For 10 years, economists wondered: why is inflation so low? Suddenly, in the last few months, they wonder: why so high? In the words of the Los Angeles Times, “Economists are getting a dose of humility on forecasting inflation” as prices rise “well beyond the expectations of Wall Street and policymakers.”1 Politicians, economists, and the Man in the Street are used to blaming inflation on Big Government; as Ronald Reagan put it, “inflation results from all that deficit spending.”2 So the absence of inflation when government responded to the Great Recession of 2008 by handing out money and letting deficits soar was puzzling.3 Whatever the current puzzlement at inflation’s reappearance, it is almost with relief that economists and officials are calling for a return to the old methods of deflating by partly closing the valve on the money supply and, eventually, raising interest rates. But nobody knows for sure what is going on.
This is only the most recent example of the disintegration of economic certainties during the last 40 years. What was called “Keynesianism,” the dominant economic doctrine of the postwar period, claimed that government action could produce an economy without mass unemployment or excessive inflation. This idea was rendered unconvincing by the stagflation (combined stagnation and inflation) of the 1970s.4 The “monetarist” orthodoxy that succeeded it, which insisted that the confinement of state interference to controlling the money supply would produce global prosperity and progress, went down in flames in 2008. Since then, in the words of political economist Robert Skidelsky, “We are at a point where the whole of macroeconomic policy is up for grabs.”5
Economic theory is hamstrung by assumptions that have shaped it since its origins in the eighteenth century. Adam Smith proclaimed consumption to be “the sole end and purpose of all production” in The Wealth of Nations (1776) and this idea, which can seem commonsensical, remains fundamental to the science. As Smith explained and economists still maintain, in a society of free individuals (not subject, for instance as slaves or serfs, to some ruling authority) self-interest motivates them to meet each other’s various needs by mutually exchanging the different kinds of things they make. Entrepreneurial types organize the production process as efficiently as possible in return for a share of the proceeds from market exchange; it is their wish to gain this profit that, as they compete with each other for buyers, drives increasing productivity and the expansion of social wealth. In this picture of the economy, money plays the role of a technical means for facilitating the complex web of exchanges. Since the goal of economic activity is consumption, it is goods, not the money that symbolizes their value, that are the real inputs and outputs of the system.
A new idea came with the late 19th-century remodeling of economics to look more scientific by imitating physics, with its sets of differential equations: If no factors external to the economy—such as bad weather, pestilences, wars, or other sorts of government interference—disrupt the system of production for the market, it settles into a state of equilibrium, stable because all individuals have made out as well as they can. Just because each individual seeks his or her own welfare, the system utilizes all available resources, including technology and workers seeking employment by entrepreneurs. Hence, unemployment is impossible. Equilibrium requires, of course, that the exchanges that hold the system together make mutual sense: thus wages must be set so as to make profits possible when goods are sold at prices that consumers will pay, while allowing workers to survive. But since consumption is the final goal of the system, and each individual chooses freely how to participate, abilities and wants—supply and demand—are adjusted to each other to maximize the satisfaction gained by society’s total effort.

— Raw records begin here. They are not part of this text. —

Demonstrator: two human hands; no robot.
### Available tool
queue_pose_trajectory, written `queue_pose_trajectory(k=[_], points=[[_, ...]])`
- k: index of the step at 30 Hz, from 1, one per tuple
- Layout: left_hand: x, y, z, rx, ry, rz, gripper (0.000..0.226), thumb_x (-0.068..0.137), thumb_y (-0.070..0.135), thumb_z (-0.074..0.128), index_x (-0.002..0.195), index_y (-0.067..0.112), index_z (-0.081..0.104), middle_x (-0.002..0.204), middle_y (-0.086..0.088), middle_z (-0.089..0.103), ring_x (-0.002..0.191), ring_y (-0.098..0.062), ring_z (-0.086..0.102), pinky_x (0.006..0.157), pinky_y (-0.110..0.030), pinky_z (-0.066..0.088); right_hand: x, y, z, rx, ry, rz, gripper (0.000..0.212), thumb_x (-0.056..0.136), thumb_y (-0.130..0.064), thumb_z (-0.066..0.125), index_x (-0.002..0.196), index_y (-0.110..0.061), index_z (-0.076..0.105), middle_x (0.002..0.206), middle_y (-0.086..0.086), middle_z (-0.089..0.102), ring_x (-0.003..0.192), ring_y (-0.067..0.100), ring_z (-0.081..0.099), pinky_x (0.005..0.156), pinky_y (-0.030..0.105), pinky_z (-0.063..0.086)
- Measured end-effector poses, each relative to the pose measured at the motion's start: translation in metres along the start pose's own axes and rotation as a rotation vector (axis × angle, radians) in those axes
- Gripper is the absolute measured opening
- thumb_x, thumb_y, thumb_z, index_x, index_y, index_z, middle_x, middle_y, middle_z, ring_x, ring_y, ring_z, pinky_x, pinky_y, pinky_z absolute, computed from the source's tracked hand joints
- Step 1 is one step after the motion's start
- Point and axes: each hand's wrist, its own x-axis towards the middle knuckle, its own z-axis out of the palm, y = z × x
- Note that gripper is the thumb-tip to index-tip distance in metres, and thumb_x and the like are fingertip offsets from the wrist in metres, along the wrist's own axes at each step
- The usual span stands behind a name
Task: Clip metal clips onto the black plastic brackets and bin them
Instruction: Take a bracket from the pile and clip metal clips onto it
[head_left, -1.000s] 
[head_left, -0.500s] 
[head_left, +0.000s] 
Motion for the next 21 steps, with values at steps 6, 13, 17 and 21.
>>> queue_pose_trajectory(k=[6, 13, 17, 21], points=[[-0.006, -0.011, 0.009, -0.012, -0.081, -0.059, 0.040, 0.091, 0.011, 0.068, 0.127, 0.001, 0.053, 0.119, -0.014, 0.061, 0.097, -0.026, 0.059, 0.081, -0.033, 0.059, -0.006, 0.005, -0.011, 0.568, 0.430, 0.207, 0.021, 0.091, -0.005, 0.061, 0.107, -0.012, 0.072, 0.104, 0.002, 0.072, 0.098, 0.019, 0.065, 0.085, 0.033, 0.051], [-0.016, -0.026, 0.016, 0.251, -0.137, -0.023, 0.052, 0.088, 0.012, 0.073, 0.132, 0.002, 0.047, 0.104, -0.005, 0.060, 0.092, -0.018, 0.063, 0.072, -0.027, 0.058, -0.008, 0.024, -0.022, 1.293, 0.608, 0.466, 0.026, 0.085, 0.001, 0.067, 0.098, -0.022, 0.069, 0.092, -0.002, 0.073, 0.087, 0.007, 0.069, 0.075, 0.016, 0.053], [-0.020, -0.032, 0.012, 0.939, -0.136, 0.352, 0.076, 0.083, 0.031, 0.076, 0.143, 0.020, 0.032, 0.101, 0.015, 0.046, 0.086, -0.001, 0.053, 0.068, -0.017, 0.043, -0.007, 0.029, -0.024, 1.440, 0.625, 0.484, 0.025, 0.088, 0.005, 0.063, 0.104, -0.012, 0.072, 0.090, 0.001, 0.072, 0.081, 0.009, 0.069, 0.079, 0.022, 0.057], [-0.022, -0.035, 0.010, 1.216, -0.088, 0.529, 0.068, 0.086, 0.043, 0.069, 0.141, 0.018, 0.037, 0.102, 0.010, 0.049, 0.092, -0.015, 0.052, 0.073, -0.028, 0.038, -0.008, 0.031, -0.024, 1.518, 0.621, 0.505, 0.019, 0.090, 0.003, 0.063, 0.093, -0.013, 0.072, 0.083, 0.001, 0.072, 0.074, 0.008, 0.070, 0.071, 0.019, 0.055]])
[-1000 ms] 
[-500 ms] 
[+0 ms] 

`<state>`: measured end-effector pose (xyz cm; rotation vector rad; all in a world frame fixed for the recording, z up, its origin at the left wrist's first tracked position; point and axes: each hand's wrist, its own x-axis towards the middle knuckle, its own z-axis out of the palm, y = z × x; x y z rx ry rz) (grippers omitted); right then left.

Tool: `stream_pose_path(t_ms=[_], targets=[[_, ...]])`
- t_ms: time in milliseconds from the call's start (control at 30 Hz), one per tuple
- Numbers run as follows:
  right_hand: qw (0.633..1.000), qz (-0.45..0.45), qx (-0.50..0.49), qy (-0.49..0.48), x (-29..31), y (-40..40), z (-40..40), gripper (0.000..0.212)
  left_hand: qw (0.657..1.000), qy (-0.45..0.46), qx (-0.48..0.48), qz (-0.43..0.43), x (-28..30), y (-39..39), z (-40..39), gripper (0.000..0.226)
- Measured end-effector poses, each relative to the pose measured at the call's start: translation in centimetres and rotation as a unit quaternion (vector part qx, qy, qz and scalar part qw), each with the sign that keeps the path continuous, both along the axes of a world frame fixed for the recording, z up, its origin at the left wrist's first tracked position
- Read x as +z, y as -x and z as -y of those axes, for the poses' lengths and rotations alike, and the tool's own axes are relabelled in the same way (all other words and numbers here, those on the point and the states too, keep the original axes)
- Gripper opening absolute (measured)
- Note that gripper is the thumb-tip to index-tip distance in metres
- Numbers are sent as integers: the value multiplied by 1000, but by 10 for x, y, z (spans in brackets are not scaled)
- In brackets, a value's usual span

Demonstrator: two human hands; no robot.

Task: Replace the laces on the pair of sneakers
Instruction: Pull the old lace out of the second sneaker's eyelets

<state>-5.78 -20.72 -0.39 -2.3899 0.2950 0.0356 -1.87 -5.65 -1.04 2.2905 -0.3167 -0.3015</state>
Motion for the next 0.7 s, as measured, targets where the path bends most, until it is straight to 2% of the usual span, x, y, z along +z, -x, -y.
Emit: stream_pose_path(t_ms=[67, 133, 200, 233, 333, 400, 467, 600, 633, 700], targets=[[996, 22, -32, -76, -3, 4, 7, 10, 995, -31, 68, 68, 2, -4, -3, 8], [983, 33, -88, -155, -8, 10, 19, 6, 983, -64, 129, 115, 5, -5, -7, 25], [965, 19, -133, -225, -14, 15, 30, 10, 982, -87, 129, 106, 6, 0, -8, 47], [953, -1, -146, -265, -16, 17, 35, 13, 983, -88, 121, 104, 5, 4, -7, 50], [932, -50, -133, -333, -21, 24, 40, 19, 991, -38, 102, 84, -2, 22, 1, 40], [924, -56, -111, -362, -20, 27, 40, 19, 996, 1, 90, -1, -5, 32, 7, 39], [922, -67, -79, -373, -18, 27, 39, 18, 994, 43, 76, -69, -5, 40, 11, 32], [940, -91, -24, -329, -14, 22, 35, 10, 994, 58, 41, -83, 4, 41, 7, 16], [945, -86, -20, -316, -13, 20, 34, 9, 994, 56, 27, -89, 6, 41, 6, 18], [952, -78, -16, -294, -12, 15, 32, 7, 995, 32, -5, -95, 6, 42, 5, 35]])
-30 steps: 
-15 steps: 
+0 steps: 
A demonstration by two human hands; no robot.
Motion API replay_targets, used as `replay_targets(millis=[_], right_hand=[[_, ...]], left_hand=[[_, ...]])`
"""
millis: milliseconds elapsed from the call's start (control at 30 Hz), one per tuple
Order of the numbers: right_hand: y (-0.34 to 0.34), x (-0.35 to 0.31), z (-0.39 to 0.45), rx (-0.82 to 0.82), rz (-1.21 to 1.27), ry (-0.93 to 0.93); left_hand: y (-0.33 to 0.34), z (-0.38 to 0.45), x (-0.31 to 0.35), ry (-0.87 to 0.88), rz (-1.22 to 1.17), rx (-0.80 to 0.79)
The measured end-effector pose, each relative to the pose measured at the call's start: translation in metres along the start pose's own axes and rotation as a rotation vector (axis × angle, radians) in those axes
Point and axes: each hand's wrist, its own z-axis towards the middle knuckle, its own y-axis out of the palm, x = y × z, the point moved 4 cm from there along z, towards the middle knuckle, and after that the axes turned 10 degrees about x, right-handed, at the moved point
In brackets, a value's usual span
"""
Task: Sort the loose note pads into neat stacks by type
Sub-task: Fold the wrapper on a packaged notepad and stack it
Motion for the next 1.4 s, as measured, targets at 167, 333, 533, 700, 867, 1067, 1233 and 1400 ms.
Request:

That this picture hardly corresponds to the reality of modern economic life is obvious, which does not stop it from being taught in economics departments around the world. Apart from the dubious freedom of individuals forced to seek employment in order to survive, by the early 19th century the recurrent pattern of boom and bust now called the business cycle should have cast doubt on the existence of a tendency towards systemic equilibrium. Contemporary economics has adopted the terminology of “shocks” to explain breakdowns of the supposed equilibrium as due to unpredictable events impinging on the smooth operation of the economic machinery. But the empirical regularity and systemic character of such breakdowns suggest endemic causes. The bust periods make particularly evident the fact that consumption, far from being the ultimate purpose of production, is subordinate to the entrepreneurial demand for profit: goods not profitably salable are not produced or are even destroyed, like the food dumped to raise prices in the face of widespread hunger. Capitalists invest money in the hope of ending up with more money than they started with. Since investment is made in order to earn profits, and since the demand for labor (and thus for consumer goods) and production goods depends on investment, the ups and downs of the profit rate—the ratio of money earned to money invested—determine the well-being of the economy.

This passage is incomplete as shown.